In vitro evaluation of color replication of metal ceramic specimens using visual and instrumental color determinations

Yilmaz B., Karaagaclioglu L.

Journal of Prosthetic Dentistry, vol.105, no.1, pp.21-27, 2011 (SCI-Expanded) identifier identifier identifier

  • Publication Type: Article / Article
  • Volume: 105 Issue: 1
  • Publication Date: 2011
  • Doi Number: 10.1016/s0022-3913(10)60185-0
  • Journal Name: Journal of Prosthetic Dentistry
  • Journal Indexes: Science Citation Index Expanded (SCI-EXPANDED), Scopus
  • Page Numbers: pp.21-27
  • Lokman Hekim University Affiliated: No


It remains unclear whether or not the performance of intraoral colorimetric devices is accurate. The purpose of this study was to evaluate the color replication of metal ceramics using an intraoral colorimeter and visual shade determination. Twenty-five metal ceramic specimens were prepared to match 5 different shades (A1, B1, C3, D3, A3.5) of the Vitapan Classical shade guide. Five clinicians determined the shades of the specimens using the same shade guide. The shade determination was based on the agreement of at least 3 of the 5 observers. Instrumental shade determinations were made with an intraoral colorimeter (ShadeEye NCC) to obtain results in terms of the Vitapan Classical shade guide. Based on these shade determinations, 50 additional metal ceramic specimens (25 visually determined and 25 instrumentally determined) were prepared. The master (initial) and definitive (additional) specimens were analyzed with a spectrophotometer. L*, a*, b* values of each specimen were measured, and the color difference between the master and definitive specimens was calculated. The Wilcoxon signed rank test was used to analyze the color difference (ΔE) values (α=.05). Visual shade determination produced lower ΔE values than instrumental shade determination. The differences between ΔE values of different shade determination methods were significant for master specimens of the shades B1 and A3.5 (P=.02). The ΔE value calculated from the result of instrumental determination of shade B1 (ΔE=2.97) was within the clinically acceptable limit (ΔE=3.5), whereas the ΔE value for A3.5 (4.03) exceeded the limit for clinical acceptability.
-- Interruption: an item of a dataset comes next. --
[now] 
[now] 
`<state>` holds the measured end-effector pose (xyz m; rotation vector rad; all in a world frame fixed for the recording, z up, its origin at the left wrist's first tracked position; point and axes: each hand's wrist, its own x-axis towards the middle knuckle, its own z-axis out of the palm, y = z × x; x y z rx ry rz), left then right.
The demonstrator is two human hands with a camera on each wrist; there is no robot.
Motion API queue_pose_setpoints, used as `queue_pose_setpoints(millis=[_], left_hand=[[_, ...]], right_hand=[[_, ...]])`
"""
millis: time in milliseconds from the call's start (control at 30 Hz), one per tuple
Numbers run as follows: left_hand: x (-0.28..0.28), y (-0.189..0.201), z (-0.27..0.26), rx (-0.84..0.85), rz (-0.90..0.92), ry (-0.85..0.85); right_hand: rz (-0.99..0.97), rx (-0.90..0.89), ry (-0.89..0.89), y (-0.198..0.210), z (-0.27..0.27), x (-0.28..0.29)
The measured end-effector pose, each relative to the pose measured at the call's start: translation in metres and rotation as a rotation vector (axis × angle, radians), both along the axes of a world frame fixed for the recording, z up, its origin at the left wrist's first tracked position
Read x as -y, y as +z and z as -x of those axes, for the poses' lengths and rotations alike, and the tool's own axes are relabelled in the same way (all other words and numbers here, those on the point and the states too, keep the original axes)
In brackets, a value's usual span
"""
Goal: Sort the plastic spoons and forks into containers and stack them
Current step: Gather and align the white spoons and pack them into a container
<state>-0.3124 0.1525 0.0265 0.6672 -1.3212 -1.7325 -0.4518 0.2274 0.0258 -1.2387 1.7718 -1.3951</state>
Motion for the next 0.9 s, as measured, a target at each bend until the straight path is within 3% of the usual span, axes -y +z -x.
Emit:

The ΔE values for C3 exceeded the acceptable limit for both shade determination methods (ΔE>3.5). Color replication of metal ceramic specimens using visual shade determination was more accurate compared to instrumental shade determination. The replication of the high-value shades (A1-B1) was observed to be reliable with both shade determination methods. © 2011 The Editorial Council of the Journal of Prosthetic Dentistry.